= Gustav Ratzenhofer =

Gustav Ratzenhofer (July 4, 1842 in Vienna – October 8, 1904 in the Atlantic Ocean) was an Austrian military officer, philosopher and sociologist. He also wrote under the pseudonym Gustav Renehr.

==Life==
Ratzenhofer was a watchmaker and joined in 1859 by the master watchmaker examination in the Austrian army, in which he made a brilliant career: second lieutenant (1864), member of the General Staff (1872), director of the Army Archives (1878), finally as Feldmarschall - lieutenant president of the Military High Court (1898). In 1901 Ratzenhofer left the army and devoted himself entirely to his private study of philosophy and sociology, where he was strongly influenced by active contacts with Ludwig Gumplowicz.

He died at sea in 1904 on his way home from the St. Louis Congress of Arts and Science.

In 1959, in Vienna, Floridsdorf (21st district) was named the Ratzenhofergasse after him.

==Work==
Ratzenhofer understood sociology based on Herbert Spencer, Charles Darwin and Auguste Comte as part of a comprehensive philosophy, which he described as "positive monism". He represented an evolutionary model of social development.

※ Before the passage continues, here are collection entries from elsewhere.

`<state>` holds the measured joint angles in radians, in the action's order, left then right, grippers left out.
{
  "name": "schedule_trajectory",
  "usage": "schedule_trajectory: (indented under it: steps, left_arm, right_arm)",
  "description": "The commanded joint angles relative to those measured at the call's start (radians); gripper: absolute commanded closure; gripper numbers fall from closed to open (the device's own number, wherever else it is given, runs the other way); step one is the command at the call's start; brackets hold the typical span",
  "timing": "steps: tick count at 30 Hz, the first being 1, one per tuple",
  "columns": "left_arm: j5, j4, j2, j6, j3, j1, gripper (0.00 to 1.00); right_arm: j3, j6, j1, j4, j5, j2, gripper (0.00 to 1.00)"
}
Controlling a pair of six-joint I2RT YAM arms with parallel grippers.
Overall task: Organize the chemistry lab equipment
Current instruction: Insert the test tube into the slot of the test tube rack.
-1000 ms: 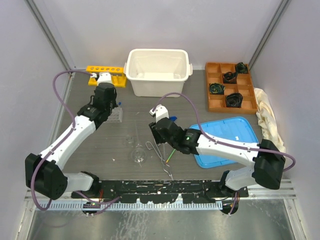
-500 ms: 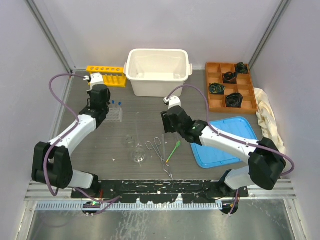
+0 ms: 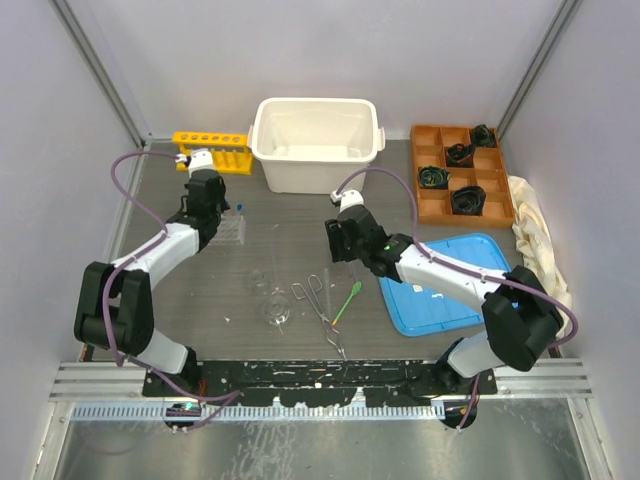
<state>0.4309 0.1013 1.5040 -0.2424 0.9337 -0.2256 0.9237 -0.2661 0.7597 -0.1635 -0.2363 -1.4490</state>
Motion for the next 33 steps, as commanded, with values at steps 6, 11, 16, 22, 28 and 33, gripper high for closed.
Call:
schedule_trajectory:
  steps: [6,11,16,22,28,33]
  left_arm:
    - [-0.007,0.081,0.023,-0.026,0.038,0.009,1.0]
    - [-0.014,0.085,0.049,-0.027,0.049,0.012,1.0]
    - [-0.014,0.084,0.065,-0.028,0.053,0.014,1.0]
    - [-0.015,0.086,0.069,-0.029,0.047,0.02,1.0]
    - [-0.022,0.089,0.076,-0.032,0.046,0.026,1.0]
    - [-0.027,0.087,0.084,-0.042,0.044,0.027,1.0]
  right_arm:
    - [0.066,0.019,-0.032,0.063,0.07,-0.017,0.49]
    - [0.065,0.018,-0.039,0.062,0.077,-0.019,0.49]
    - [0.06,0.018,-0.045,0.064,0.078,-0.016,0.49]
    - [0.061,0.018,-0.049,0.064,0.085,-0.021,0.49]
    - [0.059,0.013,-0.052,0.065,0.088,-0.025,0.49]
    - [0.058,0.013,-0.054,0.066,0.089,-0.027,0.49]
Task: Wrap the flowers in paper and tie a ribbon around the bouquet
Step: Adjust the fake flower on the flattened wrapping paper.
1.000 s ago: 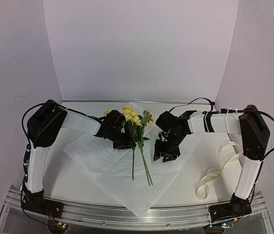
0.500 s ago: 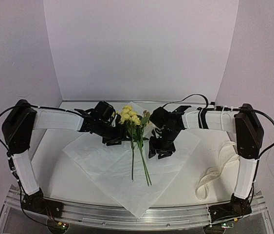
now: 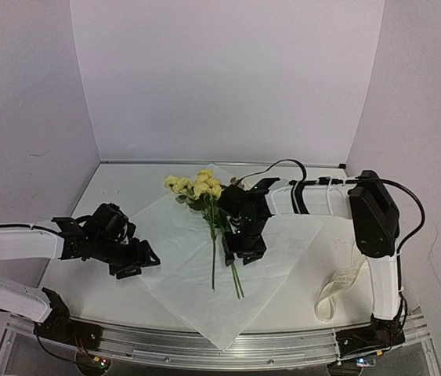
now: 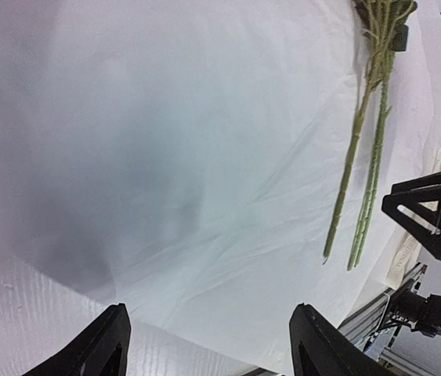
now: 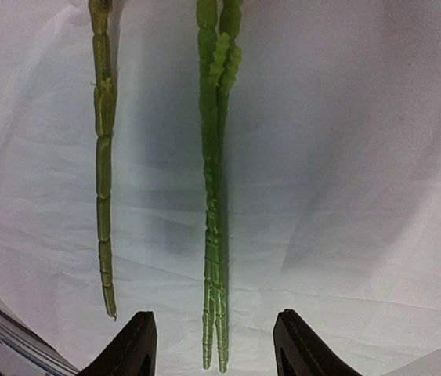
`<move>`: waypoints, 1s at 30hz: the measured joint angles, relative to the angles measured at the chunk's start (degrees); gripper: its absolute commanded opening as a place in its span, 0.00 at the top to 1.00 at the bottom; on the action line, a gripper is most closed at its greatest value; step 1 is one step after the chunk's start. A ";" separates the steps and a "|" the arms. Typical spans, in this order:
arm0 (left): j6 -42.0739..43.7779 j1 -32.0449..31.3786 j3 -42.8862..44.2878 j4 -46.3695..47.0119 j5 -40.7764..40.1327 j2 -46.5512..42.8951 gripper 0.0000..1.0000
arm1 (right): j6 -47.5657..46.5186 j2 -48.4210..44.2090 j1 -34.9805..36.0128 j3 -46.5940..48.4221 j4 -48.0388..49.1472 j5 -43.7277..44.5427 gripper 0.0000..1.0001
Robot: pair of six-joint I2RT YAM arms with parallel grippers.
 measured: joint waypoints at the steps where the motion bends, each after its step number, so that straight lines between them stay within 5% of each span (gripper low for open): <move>1: -0.70 -0.04 -1.47 0.09 0.05 -1.12 0.25 | -0.04 0.54 0.29 0.62 -0.13 0.48 0.49; 6: -2.33 -0.08 -4.84 3.02 1.27 -0.51 0.27 | 0.05 2.70 1.46 2.42 -1.06 3.90 0.54; 16: -3.28 -0.08 -6.29 11.05 2.82 6.30 0.47 | 1.51 6.60 2.12 5.47 -2.53 7.59 0.71; 24: -3.35 -0.19 -6.66 13.38 3.07 8.66 0.95 | 4.22 7.39 2.38 6.51 -2.80 9.19 0.90; 30: -2.60 -0.19 -6.66 13.29 3.43 9.17 1.00 | 6.11 7.39 2.47 6.91 -2.79 9.99 0.97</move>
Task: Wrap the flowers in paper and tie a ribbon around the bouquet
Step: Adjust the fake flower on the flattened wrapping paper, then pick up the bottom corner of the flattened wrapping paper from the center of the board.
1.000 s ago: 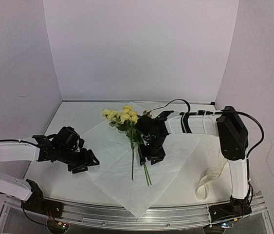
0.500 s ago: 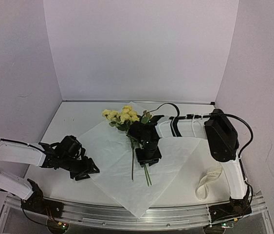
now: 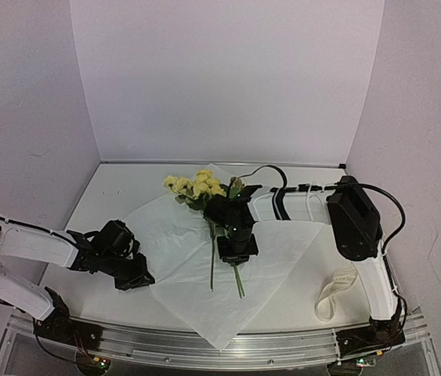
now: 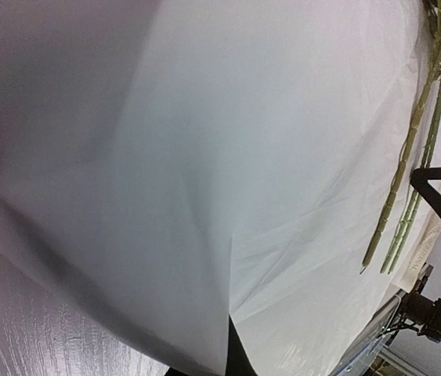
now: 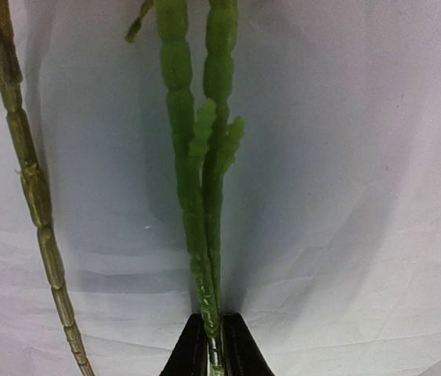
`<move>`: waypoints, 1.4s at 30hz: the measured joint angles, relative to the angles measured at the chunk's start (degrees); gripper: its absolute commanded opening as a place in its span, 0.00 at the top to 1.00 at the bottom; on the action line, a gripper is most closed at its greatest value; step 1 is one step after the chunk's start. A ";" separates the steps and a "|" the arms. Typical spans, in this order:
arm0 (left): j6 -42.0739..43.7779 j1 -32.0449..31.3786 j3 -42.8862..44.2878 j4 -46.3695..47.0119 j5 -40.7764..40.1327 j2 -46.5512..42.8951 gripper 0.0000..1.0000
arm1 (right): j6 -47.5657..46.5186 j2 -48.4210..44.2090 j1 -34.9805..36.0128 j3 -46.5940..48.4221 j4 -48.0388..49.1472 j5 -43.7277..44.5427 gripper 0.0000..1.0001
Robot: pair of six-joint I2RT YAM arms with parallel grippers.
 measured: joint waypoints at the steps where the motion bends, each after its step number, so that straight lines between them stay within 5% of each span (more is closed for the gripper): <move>1: 0.10 0.00 0.00 -0.05 0.09 0.00 1.00 | 0.46 0.03 0.02 0.39 -0.06 0.08 0.97; 17: 2.52 0.00 -0.39 -1.54 1.91 -0.02 1.00 | 4.90 5.54 0.02 9.40 0.48 -0.29 0.90; 26: 2.81 0.01 -0.35 -3.69 3.52 -1.77 1.00 | 3.35 5.26 0.01 8.77 3.78 -2.31 0.51; 31: 2.81 0.68 -0.16 -4.83 5.56 -1.84 1.00 | -1.54 -1.14 0.02 0.83 6.32 -4.26 0.32; 42: 2.12 7.35 0.94 -5.16 13.69 -1.84 1.00 | -26.61 -32.69 5.29 -30.24 20.32 -4.33 0.26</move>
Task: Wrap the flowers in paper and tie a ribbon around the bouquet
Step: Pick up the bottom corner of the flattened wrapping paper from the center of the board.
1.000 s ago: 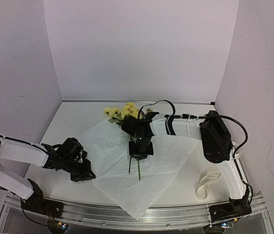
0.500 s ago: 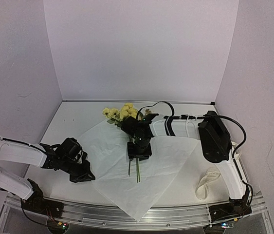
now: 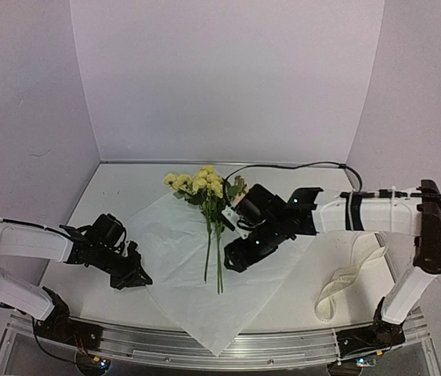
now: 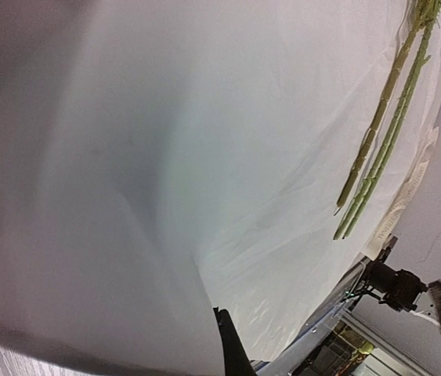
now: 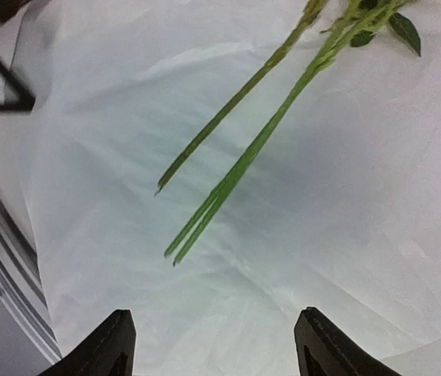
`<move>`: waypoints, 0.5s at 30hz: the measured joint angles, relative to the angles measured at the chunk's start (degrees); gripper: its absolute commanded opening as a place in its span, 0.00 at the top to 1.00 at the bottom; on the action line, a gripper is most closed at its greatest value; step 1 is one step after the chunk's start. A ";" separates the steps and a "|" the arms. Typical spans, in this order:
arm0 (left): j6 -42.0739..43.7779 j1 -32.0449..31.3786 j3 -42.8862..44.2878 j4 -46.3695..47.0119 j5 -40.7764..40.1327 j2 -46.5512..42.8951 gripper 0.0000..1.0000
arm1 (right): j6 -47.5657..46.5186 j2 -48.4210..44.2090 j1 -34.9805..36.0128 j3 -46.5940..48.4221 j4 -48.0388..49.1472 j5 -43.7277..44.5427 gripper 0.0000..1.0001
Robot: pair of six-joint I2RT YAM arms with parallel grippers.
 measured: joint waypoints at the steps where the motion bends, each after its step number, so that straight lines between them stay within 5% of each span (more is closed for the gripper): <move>1: -0.59 0.79 -0.01 0.61 1.30 -0.02 1.00 | -3.37 -2.16 1.42 -3.25 1.72 0.16 0.25; 8: -5.43 5.27 -2.12 5.69 9.11 -0.99 1.00 | -23.10 -7.64 10.91 -19.40 11.76 3.66 0.21; 15: -9.99 8.50 -3.78 9.57 14.82 -1.11 1.00 | -34.08 -10.25 16.72 -24.13 16.59 9.44 0.19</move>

Drive all social activity is by Ratzenhofer the "elemental force" (innate interests). "Jealousy" and "blood love" since time immemorial dominate the social events. The primitive society is governed by the "law of absolute hostility". Conflicts and subjugation then change "Peculiar State" to "Culture State" and ends in civilization, in the peaceful reconciliation of interests enables a creative and free life.

Ratzenhofer tried to explain all the laws of human coexistence by scientific methods, and emphasized the unity of Weltgesetzlichkeit. His work is considered an important contribution to the sociological interests and evolutionary theory. Particularly in the US, he was received as one of the founding fathers of policy sociology.

==Writings (selection)==
- A. Grausgruber: Ratzenhofer, Gustav, in Wilhelm Bernsdorf / Horst bud (eds.): International sociologist Encyclopedia, Vol 1, Enke, Stuttgart 1988, S. 347th
- Dirk Kaesler: Ratzenhofer, Gustav. In: New German Biography (NDB). Volume 21, Duncker & Humblot, Berlin 2003, ISBN 3-428-11202-4, S. 188 f.
- Florian Oberhuber: The "double original essence of State authority". Modern State, sociological authority and political pluralism Gustav Ratzenhofers (1842–1904), in: Sociologia Internationalis, Vol 40, 2002, H. 1, S. 85-115.
- Florian Oberhuber: The problem of politics in the Habsburg monarchy. History of ideas studies to Gustav Ratzenhofer, 1842–1904. Diss. Vienna 2002.
- Florian Oberhuber: From the general cultural history to political science sociologically founded: Gustav Ratzenhofer (1842–1904). In: Karl Acham (Hg.): "History of the Austrian Human Sciences", Vol 6.2, "Philosophy and Religion.. God Is and Ought "Passagen Verlag, Vienna 2006.
- Ch Tepperberg. Ratzenhofer Gustav. In: Austrian Biographical Encyclopaedia 1815–1950 (ÖBL). Volume 8, Austrian Academy of Sciences, Vienna, 1983, ISBN 3-7001-0187-2, S. 434 f.